Peaceful elections in Kenya this week will matter more to research in the country than who ends up the winner, scientists have said.

On 8 August, Kenya’s 19 million voters headed to the polls in what is expected to be a tight race between incumbent president Uhuru Kenyatta of the Jubilee Party and Raila Odinga from the National Super Alliance.

Neither candidate has made much mention of science and technology in the run-up to the elections. This is unsurprising—science is rarely a crowd-pleaser, in Kenya or elsewhere.

But tensions have been building in recent weeks, with some fearing a repeat of the clashes that killed over a thousand and displaced hundreds of thousands in the wake of the 2007 polls when Odinga narrowly lost to then president, Mwai Kibaki.

This has already affected science in the country. Many Kenyan institutions have scaled down operations and avoided scheduling conferences or workshops this month—partly to let staff travel to vote in their home provinces, but also as a precaution in case of unrest.

In the short term the way the election, and its outcome, plays out will be more influential over science than who wins it says Kevin Marsh, a malaria scientist who has worked in Kenya for over 20 years and advises the Nairobi-based African Academy of Sciences.

But the individual who emerges as the winner will nevertheless have an important task ahead. The country is one of Africa’s leading scientific nations, but its research and development spend remains a fraction of the 2 per cent of GDP target set by its government in 2012. 

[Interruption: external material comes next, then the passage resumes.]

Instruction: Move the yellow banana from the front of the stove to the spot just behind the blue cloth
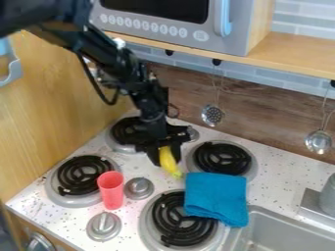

It might surprise Kenyan academics that both the main contesting parties mention science and technology in their election manifestoes, published two months ago.

Kenyatta’s Jubilee Party says it will “establish formal linkages between the private sector, academia and government to solve real life issues including by linking research and analysis to important national issues”.

It also says it will create a “centre of excellence in the automotive sector” and rescue the Kenya Advanced Institute of Science and Technology at Konza Technopolis from its current moribund state.

Meanwhile, Odinga’s National Super Alliance promises to increase research funding for universities. It wants to grow funding for higher education infrastructure, for example by partnering with industry or by selling education bonds.

However, neither party gives Sekou Toure Otondi, a political science PhD student at the University of Nairobi, confidence that they are that serious about reforming science funding.

“Both of them provide a general mention for research funding in sub-sections on higher education but do not give research the meaning it deserves as an engine for Kenya’s economic growth and development”, he says.

The Jubilee Party government managed to get the country’s long-awaited National Research Fund off the ground late last year. This suggests there has been a “reasonably good atmosphere for implementation” under Jubilee one anonymous science policy commentator said—even though the fund was delayed by many years.

This is not good enough for Otondi. He believes Kenyatta’s government performed dismally by failing to give adequate funding for research. He thinks Odinga deserves a chance—but adds, somewhat cynically, that election promises are rarely fulfilled once political parties get hold of the levers of state power.